Waterschap Drents Overijsselse Delta (WDODelta) is deze maand begonnen met het maaien van oevers en waterbodems. Het maaien duurt tot half november en is nodig om voldoende water door kanalen en sloten te laten stromen. Dit helpt om wateroverlast of juist verdroging tegen te gaan.
Het draait bij het waterschap allemaal om een goede aan- en afvoer van water. Hiermee wordt wateroverlast of watertekort zo veel mogelijk voorkomen. Maaionderhoud is kostbaar, aldus WDODelta. Daarom is het uitgangspunt ‘niet te veel, maar ook niet te weinig maaien’, om rekening te houden met de functies van de kanalen en sloten.
Het waterschap maait met de nodige voorzorg en volgens de Wet Natuurbescherming. Er wordt rekening gehouden met beschermde plant- en diersoorten. Medewerkers hebben een overzicht van de beschermde soorten en ze maaien om nesten van vogels heen.
Begroeiing laten staan
Daarnaast worden maatregelen genomen in de voortplantingsperiode en blijft begroeiing staan op plaatsen waar het mogelijk is. Hiermee verbetert de biodiversiteit en wordt het water vastgehouden. Inmiddels wordt bij ongeveer 70 procent van de kanalen en sloten in de zomerperiode één oever ongemoeid gelaten.

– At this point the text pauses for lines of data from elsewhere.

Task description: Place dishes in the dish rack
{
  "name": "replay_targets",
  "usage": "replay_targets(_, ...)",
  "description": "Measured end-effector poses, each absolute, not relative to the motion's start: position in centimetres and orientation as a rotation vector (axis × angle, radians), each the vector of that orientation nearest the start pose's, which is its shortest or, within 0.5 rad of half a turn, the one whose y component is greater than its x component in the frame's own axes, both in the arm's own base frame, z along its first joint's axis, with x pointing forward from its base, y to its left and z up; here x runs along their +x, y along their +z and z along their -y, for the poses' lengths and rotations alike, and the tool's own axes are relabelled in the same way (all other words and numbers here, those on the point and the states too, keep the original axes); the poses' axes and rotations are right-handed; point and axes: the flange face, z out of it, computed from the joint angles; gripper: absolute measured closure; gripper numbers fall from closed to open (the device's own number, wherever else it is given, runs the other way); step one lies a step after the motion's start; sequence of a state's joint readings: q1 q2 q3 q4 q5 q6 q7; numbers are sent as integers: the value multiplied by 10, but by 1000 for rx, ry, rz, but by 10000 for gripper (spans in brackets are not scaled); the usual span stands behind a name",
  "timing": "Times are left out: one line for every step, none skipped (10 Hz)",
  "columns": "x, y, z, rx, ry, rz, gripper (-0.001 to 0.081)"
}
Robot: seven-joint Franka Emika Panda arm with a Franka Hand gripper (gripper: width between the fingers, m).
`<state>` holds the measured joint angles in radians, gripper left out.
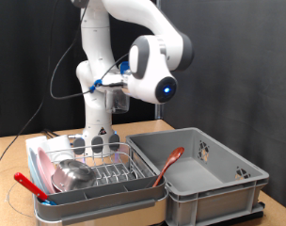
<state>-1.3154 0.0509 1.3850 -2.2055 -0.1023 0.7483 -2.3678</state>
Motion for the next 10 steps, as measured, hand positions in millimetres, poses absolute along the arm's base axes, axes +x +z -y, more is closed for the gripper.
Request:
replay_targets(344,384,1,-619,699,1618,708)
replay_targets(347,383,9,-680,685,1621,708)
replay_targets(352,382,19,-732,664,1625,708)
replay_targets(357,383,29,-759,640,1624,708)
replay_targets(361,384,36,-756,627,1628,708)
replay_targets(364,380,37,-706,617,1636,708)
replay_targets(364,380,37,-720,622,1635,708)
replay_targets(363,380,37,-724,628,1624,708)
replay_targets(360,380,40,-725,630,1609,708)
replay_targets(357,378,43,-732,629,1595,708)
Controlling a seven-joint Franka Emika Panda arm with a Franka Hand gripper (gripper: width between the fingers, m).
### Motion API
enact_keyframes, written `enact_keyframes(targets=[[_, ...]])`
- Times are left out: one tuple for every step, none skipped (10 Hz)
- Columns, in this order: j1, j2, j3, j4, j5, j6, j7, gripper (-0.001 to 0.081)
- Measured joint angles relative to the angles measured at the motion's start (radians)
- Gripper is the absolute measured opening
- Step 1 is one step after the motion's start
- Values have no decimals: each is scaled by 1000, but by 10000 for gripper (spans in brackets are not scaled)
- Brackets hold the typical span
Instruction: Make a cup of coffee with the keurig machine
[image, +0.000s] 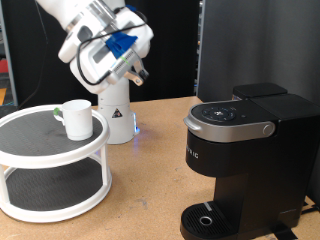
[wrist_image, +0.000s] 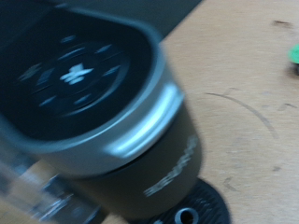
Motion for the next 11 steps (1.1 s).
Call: enact_keyframes(targets=[[-7, -16, -38, 8, -26, -85, -71, 7], [-15, -30, -71, 12, -54, -151, -135, 7], [-26, -46, -98, 13, -76, -195, -179, 7], [-33, -64, -110, 12, -85, -217, -199, 7], [-33, -63, -107, 10, -85, -216, -191, 7], [-34, -63, -108, 2, -45, -189, -169, 7], [-34, -69, -108, -19, 47, -113, -163, 7], [-34, -82, -113, -44, 147, -52, -165, 7], [-35, -99, -129, -60, 219, -34, -182, 7], [-39, -117, -158, -66, 230, -62, -201, 7], [-52, -130, -192, -62, 168, -140, -230, 7]])
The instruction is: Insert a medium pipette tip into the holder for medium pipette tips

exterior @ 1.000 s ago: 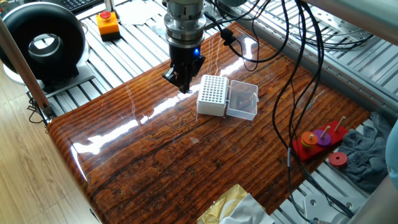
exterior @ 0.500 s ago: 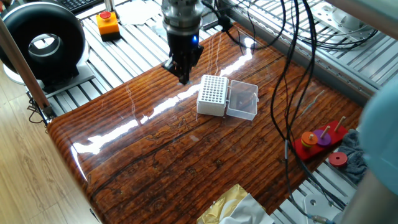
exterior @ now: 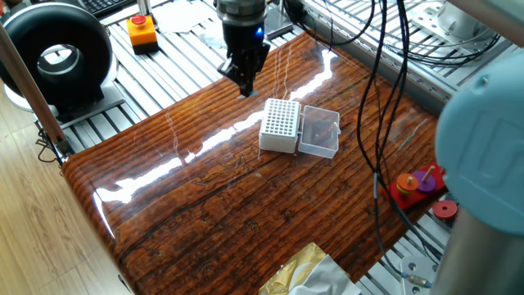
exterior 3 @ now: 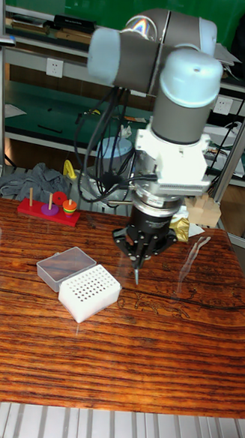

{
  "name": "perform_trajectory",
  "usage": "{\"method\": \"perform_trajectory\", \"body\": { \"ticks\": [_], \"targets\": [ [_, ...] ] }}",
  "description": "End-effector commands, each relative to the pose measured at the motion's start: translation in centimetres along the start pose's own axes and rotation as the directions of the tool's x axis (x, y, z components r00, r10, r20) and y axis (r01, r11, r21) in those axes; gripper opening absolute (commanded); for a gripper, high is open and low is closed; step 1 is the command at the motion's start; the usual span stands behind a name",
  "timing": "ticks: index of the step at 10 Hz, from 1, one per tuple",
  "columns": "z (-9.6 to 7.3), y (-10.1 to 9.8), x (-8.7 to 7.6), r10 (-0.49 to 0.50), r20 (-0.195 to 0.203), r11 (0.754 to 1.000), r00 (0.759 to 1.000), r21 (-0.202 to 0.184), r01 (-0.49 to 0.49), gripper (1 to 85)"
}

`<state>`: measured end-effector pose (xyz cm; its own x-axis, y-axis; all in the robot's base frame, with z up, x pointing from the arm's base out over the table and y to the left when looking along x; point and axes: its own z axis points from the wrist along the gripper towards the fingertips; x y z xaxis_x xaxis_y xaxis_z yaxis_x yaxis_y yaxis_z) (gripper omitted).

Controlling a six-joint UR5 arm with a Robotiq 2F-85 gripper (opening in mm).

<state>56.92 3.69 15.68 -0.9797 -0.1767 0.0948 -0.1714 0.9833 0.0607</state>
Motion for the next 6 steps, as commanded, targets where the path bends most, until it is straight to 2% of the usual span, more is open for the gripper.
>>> {"method": "perform_trajectory", "body": {
  "ticks": [1,2,3,4,6],
  "targets": [
    [-0.7,-1.8,0.4,-0.036,-0.01,0.999,0.999,-0.023,0.036,1.0],
    [-0.6,-2.0,0.8,-0.041,-0.027,0.999,0.999,-0.015,0.041,1.0],
    [-0.4,-2.9,1.5,-0.042,-0.066,0.999,0.997,0.012,0.042,1.0],
    [0.1,-3.4,2.2,-0.047,-0.097,0.999,0.994,0.021,0.049,1.0],
    [1.4,-4.4,3.7,-0.051,-0.139,0.998,0.989,0.021,0.054,1.0]
  ]
}}
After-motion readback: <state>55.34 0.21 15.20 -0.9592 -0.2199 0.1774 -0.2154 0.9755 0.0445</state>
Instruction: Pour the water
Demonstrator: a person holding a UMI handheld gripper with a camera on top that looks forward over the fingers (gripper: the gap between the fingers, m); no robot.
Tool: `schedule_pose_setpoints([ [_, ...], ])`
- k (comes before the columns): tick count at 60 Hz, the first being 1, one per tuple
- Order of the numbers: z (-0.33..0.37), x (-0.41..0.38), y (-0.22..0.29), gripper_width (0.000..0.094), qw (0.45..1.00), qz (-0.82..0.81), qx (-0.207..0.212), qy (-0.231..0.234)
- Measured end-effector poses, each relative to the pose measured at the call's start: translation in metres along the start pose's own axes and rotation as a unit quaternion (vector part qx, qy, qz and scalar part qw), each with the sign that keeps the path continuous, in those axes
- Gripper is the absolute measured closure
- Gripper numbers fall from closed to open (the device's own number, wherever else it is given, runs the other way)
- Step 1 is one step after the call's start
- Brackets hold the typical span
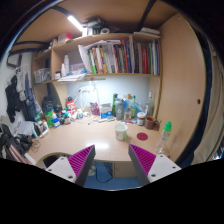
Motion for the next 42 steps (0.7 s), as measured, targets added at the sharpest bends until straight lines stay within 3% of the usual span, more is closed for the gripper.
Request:
schedule_pose_setpoints([
  [14, -0.005, 0.027, -0.011, 0.0172, 0.999, -0.014, 0.032, -0.023],
  [21, -0.029, 0.079, -0.025, 0.0173, 0.997, -0.010, 0.036, -0.064],
  [30, -0.089, 0.158, -0.037, 0.0174, 0.990, 0.005, 0.060, -0.131],
  [42, -0.207, 0.216, -0.060, 0.0172, 0.985, -0.010, 0.087, -0.146],
])
Point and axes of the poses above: the point between the fingertips, and its own axes, seen from behind it with the camera up: x to the right, y up, z backward, against the way the camera looks, the point moved 5 cm from there along z, backward, against the way the camera looks, and after that the axes turned 12 degrees about -y, right-handed, at the moved point
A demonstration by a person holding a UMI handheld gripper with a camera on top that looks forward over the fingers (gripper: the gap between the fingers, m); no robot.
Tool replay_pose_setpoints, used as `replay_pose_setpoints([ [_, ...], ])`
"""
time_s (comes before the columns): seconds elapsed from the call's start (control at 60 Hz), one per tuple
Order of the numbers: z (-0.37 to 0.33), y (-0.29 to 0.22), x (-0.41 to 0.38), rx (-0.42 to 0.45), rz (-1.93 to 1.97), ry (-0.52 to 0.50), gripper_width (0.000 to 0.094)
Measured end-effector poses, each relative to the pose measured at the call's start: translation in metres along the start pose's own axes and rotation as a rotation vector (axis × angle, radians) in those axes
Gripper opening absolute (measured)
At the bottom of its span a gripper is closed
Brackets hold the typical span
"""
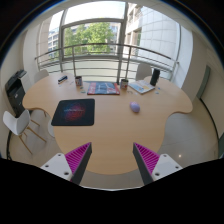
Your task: Arrange mouse
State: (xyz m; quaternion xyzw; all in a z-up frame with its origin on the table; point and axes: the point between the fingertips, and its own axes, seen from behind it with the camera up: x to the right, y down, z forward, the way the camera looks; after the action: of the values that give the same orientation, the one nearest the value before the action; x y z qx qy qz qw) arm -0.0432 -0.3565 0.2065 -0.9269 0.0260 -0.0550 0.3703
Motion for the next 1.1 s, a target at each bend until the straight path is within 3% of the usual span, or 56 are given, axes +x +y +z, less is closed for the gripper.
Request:
replay_pose_setpoints([
  [0.267, 0.068, 0.038, 0.065, -0.06, 0.028, 0.045, 0.0846],
  [0.383, 0.123, 0.033, 0.105, -0.025, 0.038, 0.065, 0.0847],
  [0.7, 0.315, -0.071, 0.162, 0.144, 0.021, 0.006, 0.0846],
  [0.867, 0.398, -0.119, 0.167, 0.164, -0.01, -0.019, 0.0846],
  [1.0, 0.44, -0.13, 0.171, 0.143, 0.0, -0.035, 0.0755],
  [1.1, 0.457, -0.139, 0.17, 0.154, 0.027, -0.073, 0.0602],
])
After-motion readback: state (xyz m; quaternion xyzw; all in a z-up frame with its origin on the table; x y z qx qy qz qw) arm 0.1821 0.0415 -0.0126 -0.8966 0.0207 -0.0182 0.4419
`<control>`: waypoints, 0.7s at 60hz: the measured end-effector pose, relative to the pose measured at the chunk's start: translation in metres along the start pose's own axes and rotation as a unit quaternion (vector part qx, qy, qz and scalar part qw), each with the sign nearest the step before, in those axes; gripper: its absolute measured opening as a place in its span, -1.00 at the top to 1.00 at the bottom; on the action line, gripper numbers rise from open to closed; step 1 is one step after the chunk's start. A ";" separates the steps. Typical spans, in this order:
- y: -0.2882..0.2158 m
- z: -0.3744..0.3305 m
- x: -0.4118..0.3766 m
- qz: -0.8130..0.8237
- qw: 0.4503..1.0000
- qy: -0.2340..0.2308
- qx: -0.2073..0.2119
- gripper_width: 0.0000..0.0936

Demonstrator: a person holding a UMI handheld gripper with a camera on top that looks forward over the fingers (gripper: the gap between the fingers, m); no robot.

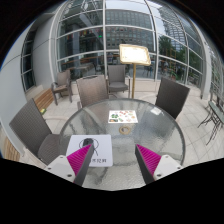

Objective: Arrange mouse

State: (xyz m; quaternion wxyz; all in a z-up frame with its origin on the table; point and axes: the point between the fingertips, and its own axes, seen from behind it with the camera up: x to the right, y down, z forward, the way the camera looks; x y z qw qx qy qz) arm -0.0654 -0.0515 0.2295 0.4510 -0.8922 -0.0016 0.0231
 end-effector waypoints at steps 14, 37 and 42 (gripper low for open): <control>0.031 -0.041 0.040 -0.005 1.000 -0.005 0.003 -0.82; 0.053 -0.066 0.054 0.002 1.000 -0.024 0.002 -0.82; 0.055 -0.068 0.057 0.003 1.000 -0.023 0.004 -0.82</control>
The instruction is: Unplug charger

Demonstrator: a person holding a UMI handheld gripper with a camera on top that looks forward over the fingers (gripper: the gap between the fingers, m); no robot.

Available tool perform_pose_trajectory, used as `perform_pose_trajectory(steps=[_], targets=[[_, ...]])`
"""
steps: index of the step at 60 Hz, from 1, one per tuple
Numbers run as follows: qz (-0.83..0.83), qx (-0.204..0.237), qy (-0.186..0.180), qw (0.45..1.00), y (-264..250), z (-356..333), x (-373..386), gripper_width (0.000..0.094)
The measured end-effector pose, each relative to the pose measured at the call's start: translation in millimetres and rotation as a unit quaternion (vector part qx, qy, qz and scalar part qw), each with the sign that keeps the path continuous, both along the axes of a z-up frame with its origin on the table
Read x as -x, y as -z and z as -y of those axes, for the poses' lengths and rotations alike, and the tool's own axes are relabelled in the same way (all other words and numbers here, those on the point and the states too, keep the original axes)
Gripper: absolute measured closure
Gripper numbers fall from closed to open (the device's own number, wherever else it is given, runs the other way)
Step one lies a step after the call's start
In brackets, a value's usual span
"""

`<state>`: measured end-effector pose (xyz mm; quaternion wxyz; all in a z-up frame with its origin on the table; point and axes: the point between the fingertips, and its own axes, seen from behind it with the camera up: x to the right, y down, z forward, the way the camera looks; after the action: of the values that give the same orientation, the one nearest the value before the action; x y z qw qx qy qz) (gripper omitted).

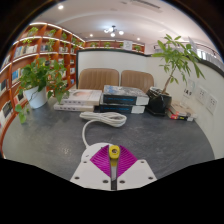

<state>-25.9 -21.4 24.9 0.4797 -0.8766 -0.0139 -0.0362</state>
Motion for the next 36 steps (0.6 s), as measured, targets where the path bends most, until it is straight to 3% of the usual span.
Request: perform_pose_trajectory(steps=[8,15,18,20,25,30,36], targets=[[-0.046,0.025,0.026,0.998,2.9,-3.5,-1.6,0.0918],[-0.130,0.092,0.032,0.987,-1.9,1.8,-0.1,0.0918],[-0.115,0.071,0.010,0.991,-16.0,7.7,2.5,0.0917],[-0.067,0.005,-0.009,0.998,-55.8,-1.7,-2.6,0.0918],[-0.055,-0.100,-0.030,0.993,-157.2,-13.9,-7.6,0.0920],[-0.111,-0.079,-0.050,0.989,-182.7,-17.0,-15.1,0.0919],[-0.164,-0.023,-0.067,0.984,-153.3,-9.5,-24.3,0.0921]])
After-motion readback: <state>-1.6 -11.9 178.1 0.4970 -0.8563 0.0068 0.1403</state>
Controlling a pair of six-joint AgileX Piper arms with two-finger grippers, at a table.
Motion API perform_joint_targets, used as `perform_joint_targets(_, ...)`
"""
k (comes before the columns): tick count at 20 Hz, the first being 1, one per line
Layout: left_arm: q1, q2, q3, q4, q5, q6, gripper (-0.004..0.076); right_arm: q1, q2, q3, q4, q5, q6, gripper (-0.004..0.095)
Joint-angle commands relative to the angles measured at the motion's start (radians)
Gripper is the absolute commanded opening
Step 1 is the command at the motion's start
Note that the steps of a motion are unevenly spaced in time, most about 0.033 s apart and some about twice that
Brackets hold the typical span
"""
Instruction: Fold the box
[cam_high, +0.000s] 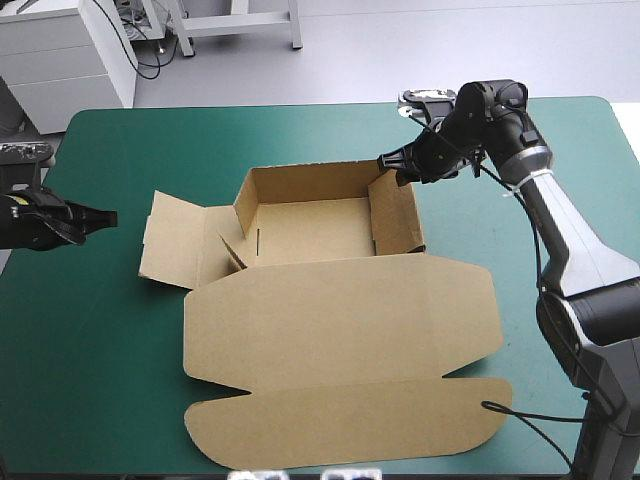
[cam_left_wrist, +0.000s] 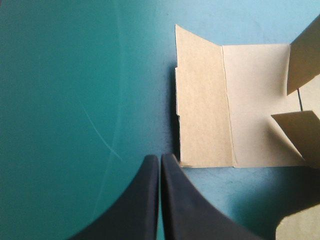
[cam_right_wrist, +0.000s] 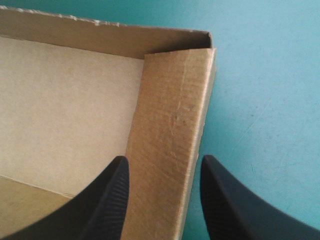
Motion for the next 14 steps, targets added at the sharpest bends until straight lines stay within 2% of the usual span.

Het maaisel dat vrijkomt bij het maaien van de kanalen en sloten is meestal geschikt om te gebruiken als bodemverbeteraar op landbouwpercelen, zo meldt het waterschap. Indien ze dat willen, zijn agrariërs van harte uitgenodigd om mee te rijden met een kipper.
WDODelta biedt jaarlijks maaisel van natuurvriendelijke oevers en sloten aan de lokale agrariërs aan, die het vervolgens gebruiken als bodemverbeteraar. De kringloop van het maaisel is hierdoor klein. Daarmee bespaart het waterschap op vervoer, onnodige kosten en CO2-uitstoot.